血液備蓄所の島内整備を

市議に血液輸送装置の機能などを説明する大木医師(左)

市議会研修会 県病院、大木医師が講演
撤退で、供給体制脆弱に

 奄美市議会の議員研修会が29日、市役所であり、県立大島病院麻酔科部長の大木浩医師(59)が、「奄美大島の医療と輸血」を演題に講演した。大木医師は、離島医療の課題として輸血用血液の供給体制の脆弱性などを指摘。2018年4月に島内にあった血液備蓄所の撤退により、輸血用の血液を県本土から輸送するのに長時間かかるようになったほか、病院内で保管する血液の使用期限切れによる廃棄が大幅に増えたことなどから、「血液備蓄所を奄美大島に取り戻す必要がある」などと語った。

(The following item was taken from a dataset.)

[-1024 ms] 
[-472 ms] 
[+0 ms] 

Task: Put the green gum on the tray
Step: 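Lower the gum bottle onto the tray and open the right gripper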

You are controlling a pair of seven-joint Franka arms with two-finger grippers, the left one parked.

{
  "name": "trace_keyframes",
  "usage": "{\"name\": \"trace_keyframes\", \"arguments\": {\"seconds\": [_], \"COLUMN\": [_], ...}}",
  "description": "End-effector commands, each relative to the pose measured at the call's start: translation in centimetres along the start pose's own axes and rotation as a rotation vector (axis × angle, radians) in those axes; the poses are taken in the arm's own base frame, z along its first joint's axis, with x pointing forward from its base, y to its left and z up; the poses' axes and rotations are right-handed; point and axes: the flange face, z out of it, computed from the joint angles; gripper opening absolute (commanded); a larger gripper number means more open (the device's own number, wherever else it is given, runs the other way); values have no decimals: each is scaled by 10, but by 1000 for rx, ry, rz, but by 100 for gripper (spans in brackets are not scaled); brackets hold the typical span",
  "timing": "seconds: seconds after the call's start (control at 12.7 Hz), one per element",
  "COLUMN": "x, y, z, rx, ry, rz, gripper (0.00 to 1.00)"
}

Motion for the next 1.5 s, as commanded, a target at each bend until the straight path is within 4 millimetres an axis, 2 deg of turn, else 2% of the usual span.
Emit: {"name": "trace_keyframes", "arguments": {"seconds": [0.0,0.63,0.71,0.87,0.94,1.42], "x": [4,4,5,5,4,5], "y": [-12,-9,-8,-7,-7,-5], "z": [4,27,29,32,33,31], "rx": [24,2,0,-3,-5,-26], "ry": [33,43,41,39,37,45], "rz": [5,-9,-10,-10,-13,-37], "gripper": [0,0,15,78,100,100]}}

 大木医師は、血液備蓄所の撤退により、県本土に輸血用血液を発注した場合、病院到着まで平均10時間ほどかかるようになったことなどを指摘した。また、同病院などでは救急医療や緊急手術対応のため院内に血液を保管しているものの、病院間での融通ができないことなどから廃棄される血液が、備蓄所撤退前の10倍に増えたという。

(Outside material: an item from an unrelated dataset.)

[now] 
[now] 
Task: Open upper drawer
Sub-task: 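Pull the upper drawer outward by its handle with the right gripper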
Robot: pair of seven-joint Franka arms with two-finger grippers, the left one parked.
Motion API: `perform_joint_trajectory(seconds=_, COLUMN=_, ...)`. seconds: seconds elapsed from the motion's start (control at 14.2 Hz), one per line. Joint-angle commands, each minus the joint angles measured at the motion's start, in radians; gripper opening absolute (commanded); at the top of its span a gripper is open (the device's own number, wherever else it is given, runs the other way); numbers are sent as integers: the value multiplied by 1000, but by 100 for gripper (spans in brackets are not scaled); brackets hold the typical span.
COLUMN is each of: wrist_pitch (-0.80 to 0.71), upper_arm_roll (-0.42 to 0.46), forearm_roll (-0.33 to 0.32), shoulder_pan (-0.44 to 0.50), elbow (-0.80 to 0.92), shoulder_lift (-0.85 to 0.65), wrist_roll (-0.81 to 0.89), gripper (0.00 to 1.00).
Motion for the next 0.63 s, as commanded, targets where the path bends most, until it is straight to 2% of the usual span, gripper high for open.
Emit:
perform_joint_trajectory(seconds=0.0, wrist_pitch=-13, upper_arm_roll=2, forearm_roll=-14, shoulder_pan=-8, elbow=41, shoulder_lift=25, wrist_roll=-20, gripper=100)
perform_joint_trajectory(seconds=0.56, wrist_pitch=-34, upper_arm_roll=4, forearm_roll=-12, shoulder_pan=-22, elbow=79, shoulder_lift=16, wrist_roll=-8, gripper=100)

 備蓄所撤退について大木医師は「病院や患者にとっていいことは何一つない。あるとすれば、備蓄所にかかる費用が削減されたことぐらい」などとし、撤退を決定した日本赤十字社の対応を批判した。

 備蓄所撤退後、同病院を中心に血液供給体制を向上させるため、JALによる緊急搬送時の手順の見直しや島内病院間の緊急融通など様々な取り組みも実施しているものの、大木医師は「効果はあるが全体量としてはわずかで焼け石に水」とし、抜本的な改善には「備蓄所の整備が絶対に必要」としている。

 地元選出の県議や国会議員らも備蓄体制の強化などを県や厚生労働省などに要請、国会などでも取り上げられたこともあるが、大木医師は「日赤は何一つ聞き入れようとはしない」とし、「離島医療の困窮を訴えるだけでは解決できる話ではない。もはや医療の問題ではなく政治の問題で、国政や制度の根幹にかかわる問題」などと、その窮状を訴えた。

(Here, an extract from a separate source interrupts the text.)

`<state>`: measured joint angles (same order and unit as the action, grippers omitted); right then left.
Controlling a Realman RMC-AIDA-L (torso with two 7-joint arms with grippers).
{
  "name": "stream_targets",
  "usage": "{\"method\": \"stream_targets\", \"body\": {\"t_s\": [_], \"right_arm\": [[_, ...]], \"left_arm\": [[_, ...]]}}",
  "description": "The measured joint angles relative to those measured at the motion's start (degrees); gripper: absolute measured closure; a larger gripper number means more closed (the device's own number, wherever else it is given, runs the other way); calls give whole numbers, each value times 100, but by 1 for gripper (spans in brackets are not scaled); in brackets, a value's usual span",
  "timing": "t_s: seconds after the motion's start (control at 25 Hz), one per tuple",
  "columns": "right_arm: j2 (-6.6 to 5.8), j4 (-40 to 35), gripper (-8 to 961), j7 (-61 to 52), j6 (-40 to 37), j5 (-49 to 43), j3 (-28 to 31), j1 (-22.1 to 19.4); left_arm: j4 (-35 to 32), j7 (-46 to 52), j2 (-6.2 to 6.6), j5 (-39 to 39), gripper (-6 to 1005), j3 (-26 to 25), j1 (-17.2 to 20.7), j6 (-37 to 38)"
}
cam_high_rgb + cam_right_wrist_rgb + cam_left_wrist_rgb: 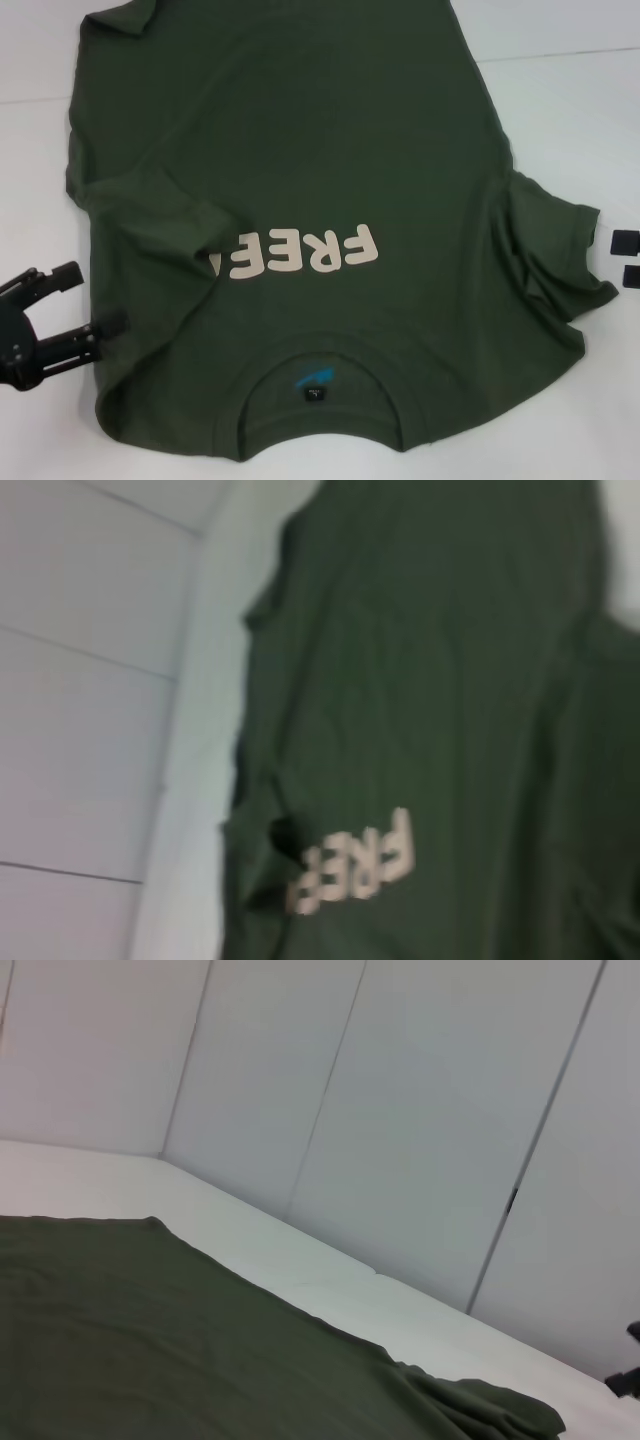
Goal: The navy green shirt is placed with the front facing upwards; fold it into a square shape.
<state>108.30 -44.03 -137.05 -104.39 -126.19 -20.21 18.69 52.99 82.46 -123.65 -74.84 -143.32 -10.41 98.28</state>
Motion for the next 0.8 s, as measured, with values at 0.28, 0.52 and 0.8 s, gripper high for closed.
{"method": "stream_targets", "body": {"t_s": [0.28, 0.52, 0.8], "right_arm": [[-74, -726, 72, -681, 75, -843, 5, 423], [-129, -1177, 74, -1055, 132, -1589, -11, 744], [-78, -1185, 85, -1096, 266, -1936, -183, 932]], "left_arm": [[0, -11, -7, -34, 52, -88, 15, 15], [15, 6, -9, -57, 52, -91, 7, 16], [35, 17, -10, -67, 53, -92, -23, 15]]}}
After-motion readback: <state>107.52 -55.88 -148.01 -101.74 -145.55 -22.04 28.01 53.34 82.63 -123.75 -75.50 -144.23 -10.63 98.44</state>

 研修会ではこのほか、凍結した血液などを運ぶ際に必要となる血液搬送装置(ATR)の実物が議員らに紹介され、ドクターヘリなどに装備されていることなどが伝えられた。

 議員からは「県が中心となって備蓄所を整備することはできないか」などの質問があり、大木医師は「病院内に整備することも検討したが、日赤側が血液管理などに高いハードル設定するため、現実的には難しい」などとしている。